Plan of record if this passes

  1. Open the upstream PR against CosmWasm/cosmwasm and CosmWasm/wasmvm.
  2. CosmWasm maintainer review (weeks, not days).
  3. On merge, a separate MsgSoftwareUpgrade proposal asks validators to adopt a junod build carrying the patch.
  4. Post-upgrade, one MsgMigrateContract swaps the live zk-verifier from its current backend to the precompile variant. Same contract address, same interface, same admin, same verification key — only the internal dispatch changes.

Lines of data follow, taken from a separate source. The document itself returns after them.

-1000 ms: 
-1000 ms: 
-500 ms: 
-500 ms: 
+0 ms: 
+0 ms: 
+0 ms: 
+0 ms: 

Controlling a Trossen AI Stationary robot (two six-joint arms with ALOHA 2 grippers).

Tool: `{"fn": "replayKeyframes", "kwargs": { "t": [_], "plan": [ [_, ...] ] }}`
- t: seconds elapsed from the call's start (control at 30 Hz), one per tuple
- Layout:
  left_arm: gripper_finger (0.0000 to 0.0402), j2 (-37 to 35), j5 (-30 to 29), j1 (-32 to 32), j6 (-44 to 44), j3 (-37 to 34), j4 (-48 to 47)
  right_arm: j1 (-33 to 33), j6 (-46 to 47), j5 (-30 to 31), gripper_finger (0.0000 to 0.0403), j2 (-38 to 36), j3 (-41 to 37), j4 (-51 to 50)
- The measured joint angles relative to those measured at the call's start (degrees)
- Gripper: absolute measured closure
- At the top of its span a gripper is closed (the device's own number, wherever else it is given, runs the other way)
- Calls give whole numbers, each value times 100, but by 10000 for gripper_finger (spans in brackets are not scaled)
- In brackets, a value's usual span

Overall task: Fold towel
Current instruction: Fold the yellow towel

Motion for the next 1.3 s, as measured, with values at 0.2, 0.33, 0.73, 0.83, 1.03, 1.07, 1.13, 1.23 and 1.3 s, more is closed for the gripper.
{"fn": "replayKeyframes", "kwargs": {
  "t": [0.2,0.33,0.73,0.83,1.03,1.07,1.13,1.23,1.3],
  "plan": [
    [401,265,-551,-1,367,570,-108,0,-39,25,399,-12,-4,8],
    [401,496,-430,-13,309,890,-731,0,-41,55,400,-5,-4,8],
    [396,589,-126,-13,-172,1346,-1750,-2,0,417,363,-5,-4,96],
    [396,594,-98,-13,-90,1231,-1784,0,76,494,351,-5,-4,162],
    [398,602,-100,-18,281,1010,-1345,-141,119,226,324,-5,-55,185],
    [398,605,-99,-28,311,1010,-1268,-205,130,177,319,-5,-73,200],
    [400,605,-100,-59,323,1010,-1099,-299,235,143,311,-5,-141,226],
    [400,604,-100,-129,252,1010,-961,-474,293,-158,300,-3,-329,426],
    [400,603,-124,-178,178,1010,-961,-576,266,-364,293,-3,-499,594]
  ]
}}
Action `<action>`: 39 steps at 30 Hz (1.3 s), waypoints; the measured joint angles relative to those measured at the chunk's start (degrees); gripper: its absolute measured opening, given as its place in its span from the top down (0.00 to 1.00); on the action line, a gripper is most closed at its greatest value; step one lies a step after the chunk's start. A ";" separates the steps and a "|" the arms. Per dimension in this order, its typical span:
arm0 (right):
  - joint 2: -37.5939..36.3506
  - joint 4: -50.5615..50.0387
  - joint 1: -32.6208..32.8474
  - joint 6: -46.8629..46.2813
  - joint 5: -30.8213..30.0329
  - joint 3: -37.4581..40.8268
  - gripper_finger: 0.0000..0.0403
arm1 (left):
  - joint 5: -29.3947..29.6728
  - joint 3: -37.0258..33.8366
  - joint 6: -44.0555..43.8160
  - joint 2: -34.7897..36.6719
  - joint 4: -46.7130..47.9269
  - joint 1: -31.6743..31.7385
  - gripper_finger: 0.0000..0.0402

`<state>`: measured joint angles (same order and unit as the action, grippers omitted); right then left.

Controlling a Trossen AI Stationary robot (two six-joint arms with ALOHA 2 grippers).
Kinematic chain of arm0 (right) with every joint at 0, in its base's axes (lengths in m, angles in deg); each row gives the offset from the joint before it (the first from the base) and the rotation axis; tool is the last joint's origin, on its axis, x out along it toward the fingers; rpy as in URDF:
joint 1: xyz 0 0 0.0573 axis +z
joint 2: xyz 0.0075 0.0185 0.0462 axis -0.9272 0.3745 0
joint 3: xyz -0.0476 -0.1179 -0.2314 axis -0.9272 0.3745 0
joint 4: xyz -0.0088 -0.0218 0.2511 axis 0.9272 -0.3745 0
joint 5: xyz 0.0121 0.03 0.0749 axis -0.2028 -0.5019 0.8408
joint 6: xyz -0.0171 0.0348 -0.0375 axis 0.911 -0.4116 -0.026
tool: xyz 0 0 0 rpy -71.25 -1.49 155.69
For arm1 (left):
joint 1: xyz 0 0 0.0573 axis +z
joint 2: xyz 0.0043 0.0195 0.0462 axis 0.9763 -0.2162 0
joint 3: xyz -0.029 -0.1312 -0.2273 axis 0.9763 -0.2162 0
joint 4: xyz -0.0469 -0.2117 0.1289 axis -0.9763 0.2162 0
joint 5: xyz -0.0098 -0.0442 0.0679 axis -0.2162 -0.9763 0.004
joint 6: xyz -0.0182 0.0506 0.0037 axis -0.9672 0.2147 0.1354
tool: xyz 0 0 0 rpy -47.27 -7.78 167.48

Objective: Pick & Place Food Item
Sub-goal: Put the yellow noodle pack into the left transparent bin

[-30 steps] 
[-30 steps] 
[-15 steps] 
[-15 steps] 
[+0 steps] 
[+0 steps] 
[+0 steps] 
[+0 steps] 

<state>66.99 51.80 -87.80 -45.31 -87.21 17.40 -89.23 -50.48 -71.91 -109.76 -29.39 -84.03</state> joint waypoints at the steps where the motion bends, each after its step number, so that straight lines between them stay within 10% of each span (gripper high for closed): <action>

What this proposal does not ask for

  • No community-pool funds — the work is done.
  • No on-chain code execution from this vote.
  • No CosmWasm major-version bump.
  • No new trust assumptions.
  • No validator coordination today — that is the separate software-upgrade step, gated on both this vote and the upstream merge.

Risks and mitigations

  • Consensus break on upgrade — host functions are new imports; existing contracts unchanged; standard upgrade-review gate applies.
  • Denial-of-service via malicious pairing input — input capped at 64 pairs (~2.2M SDK gas) at the VM boundary.
  • Pure-Wasm vs precompile divergence — differential test over 1,000 random proofs asserts identical accept/reject behaviour.
  • Upstream rejects the PR — the host crate is vendorable into a Juno-specific wasmd fork; upstream merge is preferred, not required.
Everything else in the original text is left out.